[Directions for this task]:
Filter these entries so that only lines with the word "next" remain.

[Dataset]:
• • • •
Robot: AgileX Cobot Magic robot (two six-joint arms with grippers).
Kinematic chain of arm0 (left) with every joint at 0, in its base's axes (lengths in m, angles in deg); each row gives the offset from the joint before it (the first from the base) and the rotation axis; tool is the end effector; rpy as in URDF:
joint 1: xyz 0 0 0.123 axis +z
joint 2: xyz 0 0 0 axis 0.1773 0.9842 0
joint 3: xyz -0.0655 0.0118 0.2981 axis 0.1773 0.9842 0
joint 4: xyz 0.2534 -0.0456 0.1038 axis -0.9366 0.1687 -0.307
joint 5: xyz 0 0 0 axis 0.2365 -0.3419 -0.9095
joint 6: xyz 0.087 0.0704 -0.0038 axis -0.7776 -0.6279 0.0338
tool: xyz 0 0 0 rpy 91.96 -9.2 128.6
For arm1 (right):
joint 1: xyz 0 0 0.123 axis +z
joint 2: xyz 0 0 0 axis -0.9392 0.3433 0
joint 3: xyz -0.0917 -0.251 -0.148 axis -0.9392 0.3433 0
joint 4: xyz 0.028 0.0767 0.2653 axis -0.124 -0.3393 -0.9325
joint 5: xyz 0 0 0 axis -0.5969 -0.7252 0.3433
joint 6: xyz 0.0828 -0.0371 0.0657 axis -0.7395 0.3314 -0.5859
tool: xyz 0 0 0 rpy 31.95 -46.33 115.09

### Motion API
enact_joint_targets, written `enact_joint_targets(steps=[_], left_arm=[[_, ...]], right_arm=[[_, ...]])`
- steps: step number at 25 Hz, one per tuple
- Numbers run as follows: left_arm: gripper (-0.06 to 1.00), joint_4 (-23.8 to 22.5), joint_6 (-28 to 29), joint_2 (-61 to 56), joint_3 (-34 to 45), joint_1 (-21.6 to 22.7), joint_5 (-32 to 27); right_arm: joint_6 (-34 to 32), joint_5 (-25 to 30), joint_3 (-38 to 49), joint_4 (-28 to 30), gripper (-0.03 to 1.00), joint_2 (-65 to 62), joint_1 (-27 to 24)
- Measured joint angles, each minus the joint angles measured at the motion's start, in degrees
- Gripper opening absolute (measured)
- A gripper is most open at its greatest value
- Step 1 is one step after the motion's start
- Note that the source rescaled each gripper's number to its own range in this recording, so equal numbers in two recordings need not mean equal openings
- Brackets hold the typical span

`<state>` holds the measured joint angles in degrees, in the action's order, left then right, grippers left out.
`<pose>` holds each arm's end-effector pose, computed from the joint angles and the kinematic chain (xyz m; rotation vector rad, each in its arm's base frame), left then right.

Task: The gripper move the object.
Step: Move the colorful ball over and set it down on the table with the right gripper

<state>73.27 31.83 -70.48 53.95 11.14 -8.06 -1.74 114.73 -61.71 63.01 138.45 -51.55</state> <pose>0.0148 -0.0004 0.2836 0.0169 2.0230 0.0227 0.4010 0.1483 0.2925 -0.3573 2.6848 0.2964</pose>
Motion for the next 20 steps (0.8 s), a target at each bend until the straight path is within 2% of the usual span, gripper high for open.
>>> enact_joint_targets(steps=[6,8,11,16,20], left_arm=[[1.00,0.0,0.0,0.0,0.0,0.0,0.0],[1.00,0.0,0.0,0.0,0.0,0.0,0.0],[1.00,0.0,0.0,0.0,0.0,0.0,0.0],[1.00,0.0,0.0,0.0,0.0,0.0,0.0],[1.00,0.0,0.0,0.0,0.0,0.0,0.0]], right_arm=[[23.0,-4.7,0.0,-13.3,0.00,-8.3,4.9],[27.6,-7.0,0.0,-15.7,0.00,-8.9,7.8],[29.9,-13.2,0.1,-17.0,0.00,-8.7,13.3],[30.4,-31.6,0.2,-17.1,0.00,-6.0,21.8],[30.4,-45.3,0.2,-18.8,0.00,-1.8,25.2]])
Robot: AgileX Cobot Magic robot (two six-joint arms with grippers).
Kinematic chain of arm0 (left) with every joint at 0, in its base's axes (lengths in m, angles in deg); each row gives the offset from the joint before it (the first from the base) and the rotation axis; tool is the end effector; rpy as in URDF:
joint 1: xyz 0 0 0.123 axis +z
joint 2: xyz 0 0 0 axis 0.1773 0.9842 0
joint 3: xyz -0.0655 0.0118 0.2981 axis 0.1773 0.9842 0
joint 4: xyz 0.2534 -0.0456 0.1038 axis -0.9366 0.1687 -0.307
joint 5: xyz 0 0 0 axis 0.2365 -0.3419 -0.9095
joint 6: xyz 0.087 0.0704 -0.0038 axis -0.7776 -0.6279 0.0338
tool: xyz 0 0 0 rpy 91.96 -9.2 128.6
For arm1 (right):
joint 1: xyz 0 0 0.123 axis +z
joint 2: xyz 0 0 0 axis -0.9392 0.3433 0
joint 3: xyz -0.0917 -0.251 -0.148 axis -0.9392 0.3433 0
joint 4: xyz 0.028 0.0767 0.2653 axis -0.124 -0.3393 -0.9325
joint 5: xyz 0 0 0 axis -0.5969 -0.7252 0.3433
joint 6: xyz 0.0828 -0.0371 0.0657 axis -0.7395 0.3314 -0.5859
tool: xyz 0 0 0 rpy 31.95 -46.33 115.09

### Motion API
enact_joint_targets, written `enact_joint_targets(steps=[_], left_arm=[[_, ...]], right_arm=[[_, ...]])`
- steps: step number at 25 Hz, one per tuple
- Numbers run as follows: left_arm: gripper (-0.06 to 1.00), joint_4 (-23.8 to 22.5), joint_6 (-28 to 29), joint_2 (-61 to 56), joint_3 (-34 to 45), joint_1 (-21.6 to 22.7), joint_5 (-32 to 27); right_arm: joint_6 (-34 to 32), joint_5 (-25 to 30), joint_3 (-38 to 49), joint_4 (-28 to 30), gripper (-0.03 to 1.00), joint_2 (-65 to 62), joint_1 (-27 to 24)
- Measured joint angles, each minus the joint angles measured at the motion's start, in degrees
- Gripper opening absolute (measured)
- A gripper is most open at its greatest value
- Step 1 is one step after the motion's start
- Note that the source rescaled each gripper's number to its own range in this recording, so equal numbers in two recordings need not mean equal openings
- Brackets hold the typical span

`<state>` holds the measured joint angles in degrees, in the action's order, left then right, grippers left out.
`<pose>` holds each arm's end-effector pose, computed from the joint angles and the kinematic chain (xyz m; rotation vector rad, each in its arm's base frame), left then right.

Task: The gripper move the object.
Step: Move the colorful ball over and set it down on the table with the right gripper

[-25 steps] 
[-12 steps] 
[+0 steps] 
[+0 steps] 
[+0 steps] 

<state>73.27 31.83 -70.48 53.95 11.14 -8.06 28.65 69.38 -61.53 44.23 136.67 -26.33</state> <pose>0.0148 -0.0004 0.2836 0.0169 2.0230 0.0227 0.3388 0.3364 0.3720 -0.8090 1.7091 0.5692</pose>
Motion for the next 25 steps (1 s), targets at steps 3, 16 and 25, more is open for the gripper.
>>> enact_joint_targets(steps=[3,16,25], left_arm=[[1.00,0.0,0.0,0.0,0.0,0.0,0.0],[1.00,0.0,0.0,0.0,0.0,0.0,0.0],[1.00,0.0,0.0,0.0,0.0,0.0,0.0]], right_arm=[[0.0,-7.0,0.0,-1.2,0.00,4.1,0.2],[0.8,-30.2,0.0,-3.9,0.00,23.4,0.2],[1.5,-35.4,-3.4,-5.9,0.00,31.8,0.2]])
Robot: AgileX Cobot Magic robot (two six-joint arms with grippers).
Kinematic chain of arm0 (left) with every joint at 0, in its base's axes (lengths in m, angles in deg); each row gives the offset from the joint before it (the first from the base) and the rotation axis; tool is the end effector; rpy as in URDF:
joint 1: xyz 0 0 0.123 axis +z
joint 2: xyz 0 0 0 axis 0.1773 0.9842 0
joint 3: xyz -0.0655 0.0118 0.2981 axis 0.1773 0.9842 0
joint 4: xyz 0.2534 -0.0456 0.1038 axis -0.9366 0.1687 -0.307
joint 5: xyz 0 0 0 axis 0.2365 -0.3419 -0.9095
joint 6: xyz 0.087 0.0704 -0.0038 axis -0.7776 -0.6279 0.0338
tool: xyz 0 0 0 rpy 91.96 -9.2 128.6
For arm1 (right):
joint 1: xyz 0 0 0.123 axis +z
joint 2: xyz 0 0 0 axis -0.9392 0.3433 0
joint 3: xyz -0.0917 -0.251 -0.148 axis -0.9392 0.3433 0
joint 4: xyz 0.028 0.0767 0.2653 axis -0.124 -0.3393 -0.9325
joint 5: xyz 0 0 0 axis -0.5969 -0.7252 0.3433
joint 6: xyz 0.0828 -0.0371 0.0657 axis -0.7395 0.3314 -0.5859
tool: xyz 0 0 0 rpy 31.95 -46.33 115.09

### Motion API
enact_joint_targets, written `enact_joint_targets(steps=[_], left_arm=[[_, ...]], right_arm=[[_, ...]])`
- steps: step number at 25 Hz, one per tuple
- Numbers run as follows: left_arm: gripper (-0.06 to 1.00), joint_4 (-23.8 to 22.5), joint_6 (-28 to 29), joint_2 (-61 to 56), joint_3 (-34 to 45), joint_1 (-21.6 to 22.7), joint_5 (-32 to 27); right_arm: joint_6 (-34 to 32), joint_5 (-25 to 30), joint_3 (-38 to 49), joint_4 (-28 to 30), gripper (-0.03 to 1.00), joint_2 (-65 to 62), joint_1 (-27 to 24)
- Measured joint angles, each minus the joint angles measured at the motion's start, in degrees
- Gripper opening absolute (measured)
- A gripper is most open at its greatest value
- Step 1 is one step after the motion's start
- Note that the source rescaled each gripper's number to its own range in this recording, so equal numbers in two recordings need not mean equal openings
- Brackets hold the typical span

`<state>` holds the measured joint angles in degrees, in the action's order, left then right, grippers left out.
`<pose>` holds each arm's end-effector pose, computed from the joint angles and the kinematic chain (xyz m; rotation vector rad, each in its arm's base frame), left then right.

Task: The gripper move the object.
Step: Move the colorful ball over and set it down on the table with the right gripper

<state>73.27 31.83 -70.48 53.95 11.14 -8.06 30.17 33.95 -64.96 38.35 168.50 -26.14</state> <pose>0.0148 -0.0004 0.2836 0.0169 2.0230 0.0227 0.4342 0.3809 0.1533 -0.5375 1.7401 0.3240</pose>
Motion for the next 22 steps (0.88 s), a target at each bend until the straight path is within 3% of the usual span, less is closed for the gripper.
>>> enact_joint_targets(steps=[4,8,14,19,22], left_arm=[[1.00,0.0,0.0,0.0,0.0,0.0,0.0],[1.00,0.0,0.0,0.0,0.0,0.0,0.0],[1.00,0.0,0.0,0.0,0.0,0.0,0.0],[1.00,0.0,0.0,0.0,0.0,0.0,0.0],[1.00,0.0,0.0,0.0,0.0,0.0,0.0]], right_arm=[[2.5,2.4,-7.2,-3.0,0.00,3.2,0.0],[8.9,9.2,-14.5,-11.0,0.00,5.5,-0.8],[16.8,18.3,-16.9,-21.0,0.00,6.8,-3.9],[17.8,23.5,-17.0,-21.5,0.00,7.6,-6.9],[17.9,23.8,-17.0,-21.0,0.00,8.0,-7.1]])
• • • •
[Answer to the exercise]:
Motion for the next 20 steps (0.8 s), a target at each bend until the straight path is within 2% of the usual span, gripper high for open.
Motion for the next 25 steps (1 s), targets at steps 3, 16 and 25, more is open for the gripper.
Motion for the next 22 steps (0.88 s), a target at each bend until the straight path is within 3% of the usual span, less is closed for the gripper.

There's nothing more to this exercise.